■ **What needs to be done**:
Retype the whole listing below exactly, keeping every picture out of it.

■ **Data provided**:
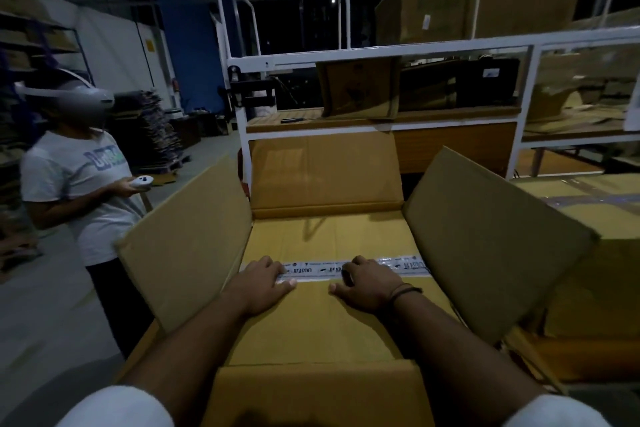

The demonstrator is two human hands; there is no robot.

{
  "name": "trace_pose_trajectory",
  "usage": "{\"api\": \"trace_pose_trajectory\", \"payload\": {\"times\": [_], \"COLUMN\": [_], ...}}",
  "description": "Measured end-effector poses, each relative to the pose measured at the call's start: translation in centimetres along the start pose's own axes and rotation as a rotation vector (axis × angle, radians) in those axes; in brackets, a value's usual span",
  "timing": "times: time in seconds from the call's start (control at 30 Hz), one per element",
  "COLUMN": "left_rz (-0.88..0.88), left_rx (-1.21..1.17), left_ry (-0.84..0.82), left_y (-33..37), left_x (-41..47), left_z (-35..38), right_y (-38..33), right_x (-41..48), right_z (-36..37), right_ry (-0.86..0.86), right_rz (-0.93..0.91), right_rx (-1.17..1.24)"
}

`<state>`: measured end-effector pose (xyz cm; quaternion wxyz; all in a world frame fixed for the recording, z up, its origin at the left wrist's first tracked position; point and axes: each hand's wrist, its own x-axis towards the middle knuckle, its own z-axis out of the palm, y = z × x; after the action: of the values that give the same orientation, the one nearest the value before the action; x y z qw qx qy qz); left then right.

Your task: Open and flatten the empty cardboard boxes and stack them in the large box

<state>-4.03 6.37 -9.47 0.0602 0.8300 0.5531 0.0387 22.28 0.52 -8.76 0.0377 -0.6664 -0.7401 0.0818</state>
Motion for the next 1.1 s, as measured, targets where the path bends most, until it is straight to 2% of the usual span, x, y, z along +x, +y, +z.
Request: {"api": "trace_pose_trajectory", "payload": {"times": [0.1, 0.27, 0.43, 0.53, 0.7, 0.87, 1.1], "left_rz": [-0.035, -0.044, -0.027, -0.003, 0.051, 0.15, 0.172], "left_rx": [0.013, 0.018, 0.014, 0.022, -0.104, -0.015, 0.025], "left_ry": [-0.004, 0.109, 0.302, 0.431, 0.593, 0.597, 0.592], "left_y": [0.5, 1.1, 1.7, 2.7, 5.1, 8.8, 10.4], "left_x": [-0.2, -0.4, -0.8, -1.2, -2.1, -3.6, -7.7], "left_z": [0.8, -0.8, -4.6, -7.3, -10.4, -12.4, -15.1], "right_y": [0.0, 0.1, -0.4, -1.1, -2.3, -3.0, -5.2], "right_x": [-0.1, -0.4, -1.2, -1.9, -3.4, -4.9, -9.8], "right_z": [0.6, -0.4, -3.4, -6.5, -10.6, -12.5, -14.0], "right_ry": [-0.015, 0.092, 0.313, 0.36, 0.431, 0.448, 0.502], "right_rz": [0.014, 0.002, -0.077, -0.109, -0.14, -0.176, -0.162], "right_rx": [0.002, 0.024, -0.003, -0.012, -0.012, -0.051, -0.127]}}
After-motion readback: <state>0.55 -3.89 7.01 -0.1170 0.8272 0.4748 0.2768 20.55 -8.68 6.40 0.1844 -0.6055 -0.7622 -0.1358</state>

■ **Expected answer**:
The demonstrator is two human hands; there is no robot.

{
  "name": "trace_pose_trajectory",
  "usage": "{\"api\": \"trace_pose_trajectory\", \"payload\": {\"times\": [_], \"COLUMN\": [_], ...}}",
  "description": "Measured end-effector poses, each relative to the pose measured at the call's start: translation in centimetres along the start pose's own axes and rotation as a rotation vector (axis × angle, radians) in those axes; in brackets, a value's usual span",
  "timing": "times: time in seconds from the call's start (control at 30 Hz), one per element",
  "COLUMN": "left_rz (-0.88..0.88), left_rx (-1.21..1.17), left_ry (-0.84..0.82), left_y (-33..37), left_x (-41..47), left_z (-35..38), right_y (-38..33), right_x (-41..48), right_z (-36..37), right_ry (-0.86..0.86), right_rz (-0.93..0.91), right_rx (-1.17..1.24)"
}

`<state>`: measured end-effector pose (xyz cm; quaternion wxyz; all in a world frame fixed for the recording, z up, its origin at the left wrist's first tracked position; point and axes: each hand's wrist, its own x-axis towards the middle knuckle, its own z-axis out of the palm, y = z × x; after the action: of the values that give the same orientation, the one nearest the value before the action; x y z qw qx qy qz); left then right.

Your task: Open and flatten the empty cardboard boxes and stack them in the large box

<state>-4.03 6.37 -9.47 0.0602 0.8300 0.5531 0.0387 22.28 0.52 -8.76 0.0377 -0.6664 -0.7401 0.0818</state>
Motion for the next 1.1 s, as measured, targets where the path bends most, until it is straight to 2% of the usual span, x, y, z along +x, +y, +z.
Request: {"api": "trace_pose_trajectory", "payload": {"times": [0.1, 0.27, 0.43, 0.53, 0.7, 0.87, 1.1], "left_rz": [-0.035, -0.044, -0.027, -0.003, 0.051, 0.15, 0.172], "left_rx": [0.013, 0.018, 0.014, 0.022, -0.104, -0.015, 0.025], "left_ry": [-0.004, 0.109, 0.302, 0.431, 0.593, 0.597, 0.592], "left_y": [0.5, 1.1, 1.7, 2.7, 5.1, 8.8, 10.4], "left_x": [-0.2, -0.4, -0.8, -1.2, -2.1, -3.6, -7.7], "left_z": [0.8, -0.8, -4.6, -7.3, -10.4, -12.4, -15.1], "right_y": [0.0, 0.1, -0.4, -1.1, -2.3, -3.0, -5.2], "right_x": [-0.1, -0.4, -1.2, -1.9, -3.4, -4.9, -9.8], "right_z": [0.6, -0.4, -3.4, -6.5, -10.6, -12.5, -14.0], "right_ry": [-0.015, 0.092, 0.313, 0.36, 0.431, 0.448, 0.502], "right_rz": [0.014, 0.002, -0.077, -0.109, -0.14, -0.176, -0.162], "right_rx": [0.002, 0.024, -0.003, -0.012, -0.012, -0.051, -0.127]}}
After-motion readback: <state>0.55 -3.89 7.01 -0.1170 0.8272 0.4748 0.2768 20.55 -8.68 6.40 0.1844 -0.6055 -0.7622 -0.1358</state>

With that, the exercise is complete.